Fußball ist längst ein bedeutender gesellschaftlicher und wirtschaftlicher Kulturfaktor: Fußball ist Teil einer Massenkultur.

Anhand ausgewählter Darstellungen werden die Spuren des Fußballmotivs vom frühen 19. Jahrhundert bis hinein in die zeitgenössische Kunst der Gegenwart verfolgt. Lückenlose Berichterstattung wird dabei von der Referentin keinesfalls angestrebt.

Es wird ein Bogen gespannt von beispielhaften Karikaturen der ersten Hälfte des 20. Jahrhunderts - unter anderem von Paul Simmel und Thomas Theodor Heine - über Klassiker der „Fußballkunst“ von Markus Lüpertz (*1941 in Liberec (Reichenberg) in Böhmen) und Andy Warhol (1928-1987) bis hin zu Kunst und Karikatur Gegenwart: Gezeigt werden Darstellungen der österreichischen KünstlerInnen Maria Lassnig (*1919 in Kappel in Krappfeld), Deborah Sengl (*1974 in Wien), Erwin Wurm (*1954 in Bruck an der Mur) sowie der deutschen Künstler Andreas Amrhein (*1963 in Marburg, Hessen), Michael Panknin (*1956) Roland Stratmann (*1964 in Weseke/NRW).

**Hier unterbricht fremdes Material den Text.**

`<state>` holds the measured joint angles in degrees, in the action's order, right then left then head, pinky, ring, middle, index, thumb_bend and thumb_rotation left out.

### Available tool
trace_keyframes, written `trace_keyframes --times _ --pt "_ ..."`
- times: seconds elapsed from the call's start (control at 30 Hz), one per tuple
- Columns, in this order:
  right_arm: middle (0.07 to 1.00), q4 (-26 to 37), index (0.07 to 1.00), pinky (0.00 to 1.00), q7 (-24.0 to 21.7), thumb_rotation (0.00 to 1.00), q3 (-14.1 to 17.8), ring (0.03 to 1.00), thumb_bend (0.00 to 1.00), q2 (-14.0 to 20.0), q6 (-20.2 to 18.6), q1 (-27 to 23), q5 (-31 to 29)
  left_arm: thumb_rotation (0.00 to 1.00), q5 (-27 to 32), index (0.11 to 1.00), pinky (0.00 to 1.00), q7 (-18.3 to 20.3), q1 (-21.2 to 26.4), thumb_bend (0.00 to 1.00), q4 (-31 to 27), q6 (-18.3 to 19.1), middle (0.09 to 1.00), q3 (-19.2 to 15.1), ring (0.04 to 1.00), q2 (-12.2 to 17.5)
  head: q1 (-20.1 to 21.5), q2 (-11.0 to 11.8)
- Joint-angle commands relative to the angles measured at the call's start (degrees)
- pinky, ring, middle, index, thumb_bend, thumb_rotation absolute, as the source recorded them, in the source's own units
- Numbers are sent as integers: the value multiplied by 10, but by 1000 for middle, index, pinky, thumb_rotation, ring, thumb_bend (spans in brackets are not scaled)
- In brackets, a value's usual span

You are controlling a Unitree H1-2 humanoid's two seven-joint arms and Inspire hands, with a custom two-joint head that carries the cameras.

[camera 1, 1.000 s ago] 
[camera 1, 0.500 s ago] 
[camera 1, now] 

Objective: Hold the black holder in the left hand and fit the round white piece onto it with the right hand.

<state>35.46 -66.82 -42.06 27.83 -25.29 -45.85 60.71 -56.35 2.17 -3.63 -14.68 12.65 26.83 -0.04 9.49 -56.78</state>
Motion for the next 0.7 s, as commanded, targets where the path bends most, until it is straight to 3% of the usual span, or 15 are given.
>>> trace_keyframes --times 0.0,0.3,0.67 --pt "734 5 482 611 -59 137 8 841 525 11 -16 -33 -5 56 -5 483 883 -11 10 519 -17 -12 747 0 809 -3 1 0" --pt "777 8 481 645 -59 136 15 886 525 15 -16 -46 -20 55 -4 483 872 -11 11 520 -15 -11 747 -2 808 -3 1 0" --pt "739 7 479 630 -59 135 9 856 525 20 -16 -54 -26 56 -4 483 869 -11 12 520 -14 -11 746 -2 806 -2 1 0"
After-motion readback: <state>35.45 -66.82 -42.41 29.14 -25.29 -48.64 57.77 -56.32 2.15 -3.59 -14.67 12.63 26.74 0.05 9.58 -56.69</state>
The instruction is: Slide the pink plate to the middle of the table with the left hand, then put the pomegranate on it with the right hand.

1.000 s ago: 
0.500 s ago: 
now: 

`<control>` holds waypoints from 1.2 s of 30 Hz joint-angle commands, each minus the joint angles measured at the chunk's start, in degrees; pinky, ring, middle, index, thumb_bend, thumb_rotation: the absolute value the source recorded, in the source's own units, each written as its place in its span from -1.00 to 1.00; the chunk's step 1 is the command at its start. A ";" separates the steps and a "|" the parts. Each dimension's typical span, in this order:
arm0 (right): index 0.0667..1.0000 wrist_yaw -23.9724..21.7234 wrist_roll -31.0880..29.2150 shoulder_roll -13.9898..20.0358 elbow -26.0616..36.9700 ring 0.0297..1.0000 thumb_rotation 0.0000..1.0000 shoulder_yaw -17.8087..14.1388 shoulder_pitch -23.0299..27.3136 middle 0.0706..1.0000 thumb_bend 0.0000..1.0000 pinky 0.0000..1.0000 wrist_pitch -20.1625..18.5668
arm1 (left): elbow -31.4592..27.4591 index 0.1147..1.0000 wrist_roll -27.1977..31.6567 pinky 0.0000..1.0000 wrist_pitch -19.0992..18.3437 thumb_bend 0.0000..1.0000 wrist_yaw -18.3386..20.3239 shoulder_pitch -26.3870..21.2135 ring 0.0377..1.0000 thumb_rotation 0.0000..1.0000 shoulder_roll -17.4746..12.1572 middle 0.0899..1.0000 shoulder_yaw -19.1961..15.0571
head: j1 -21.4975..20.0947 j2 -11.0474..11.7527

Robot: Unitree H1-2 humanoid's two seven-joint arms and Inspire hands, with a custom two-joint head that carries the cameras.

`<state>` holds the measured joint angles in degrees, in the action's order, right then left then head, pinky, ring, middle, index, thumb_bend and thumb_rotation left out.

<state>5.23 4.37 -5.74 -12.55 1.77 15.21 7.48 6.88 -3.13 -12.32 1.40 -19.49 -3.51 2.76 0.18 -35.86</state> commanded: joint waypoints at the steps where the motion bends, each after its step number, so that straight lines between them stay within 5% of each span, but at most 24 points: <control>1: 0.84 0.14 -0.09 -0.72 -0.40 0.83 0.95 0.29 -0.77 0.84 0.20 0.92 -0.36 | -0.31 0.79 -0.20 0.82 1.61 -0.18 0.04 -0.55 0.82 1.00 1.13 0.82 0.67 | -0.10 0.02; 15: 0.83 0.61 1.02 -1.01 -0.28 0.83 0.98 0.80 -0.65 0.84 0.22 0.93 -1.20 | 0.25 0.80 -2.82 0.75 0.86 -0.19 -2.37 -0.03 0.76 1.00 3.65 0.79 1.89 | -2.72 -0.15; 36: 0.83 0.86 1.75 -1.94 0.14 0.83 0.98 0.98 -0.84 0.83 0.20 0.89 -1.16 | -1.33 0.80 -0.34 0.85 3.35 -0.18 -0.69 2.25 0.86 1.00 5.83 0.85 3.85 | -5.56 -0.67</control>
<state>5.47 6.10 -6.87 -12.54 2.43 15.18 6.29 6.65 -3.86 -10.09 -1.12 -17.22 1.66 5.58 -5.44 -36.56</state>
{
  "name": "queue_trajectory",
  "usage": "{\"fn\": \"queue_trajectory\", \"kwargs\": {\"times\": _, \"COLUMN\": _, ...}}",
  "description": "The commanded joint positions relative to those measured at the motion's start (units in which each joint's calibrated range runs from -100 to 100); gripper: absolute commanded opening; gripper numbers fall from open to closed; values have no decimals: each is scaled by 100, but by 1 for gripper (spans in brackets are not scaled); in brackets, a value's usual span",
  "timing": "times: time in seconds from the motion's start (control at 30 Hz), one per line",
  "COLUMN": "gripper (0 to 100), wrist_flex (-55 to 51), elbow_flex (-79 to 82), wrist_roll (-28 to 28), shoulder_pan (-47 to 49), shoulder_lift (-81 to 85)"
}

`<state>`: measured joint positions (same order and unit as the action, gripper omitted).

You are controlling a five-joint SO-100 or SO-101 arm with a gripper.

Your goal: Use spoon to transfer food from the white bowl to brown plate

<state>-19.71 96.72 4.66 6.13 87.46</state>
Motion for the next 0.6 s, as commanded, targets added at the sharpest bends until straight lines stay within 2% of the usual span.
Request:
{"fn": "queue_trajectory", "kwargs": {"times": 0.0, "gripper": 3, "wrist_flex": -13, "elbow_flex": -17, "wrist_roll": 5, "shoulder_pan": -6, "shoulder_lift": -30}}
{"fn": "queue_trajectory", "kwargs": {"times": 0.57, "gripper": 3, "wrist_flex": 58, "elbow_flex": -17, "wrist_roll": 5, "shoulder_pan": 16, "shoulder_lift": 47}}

Im Verlauf des Spiels wird es einige Einwürfe geben, die Bildreportagen des 19. Jahrhunderts aus den illustrierten Zeitschriften „The Graphic“ und „Leipziger Illustrirte Zeitung“ betreffen sowie Grafiken und Pressezeichnungen der Weimarer Zeit von Theo Matejko (1893-1946), Jean Jacoby (1891-1936) und Willi Baumeister (1889-1955). Die Olympischen Kunstwettbewerbe (1912-1948) werden in diesem Zusammenhang ebenfalls schlaglichtartig thematisiert.

Die Auswahl der Werke zeigt einerseits wie unterschiedlich Künstlerinnen und Künstler sich dem Phänomen Fußball nähern: kritisch, ironisch oder humorvoll und anderseits wie unterschiedlich das Fußballmotiv genutzt wurde. Zahlreiche Erscheinungen und Motive des Fußballspiels werden in den Zeichnungen, Bildern, Objekten, Skulpturen und Installationen thematisiert.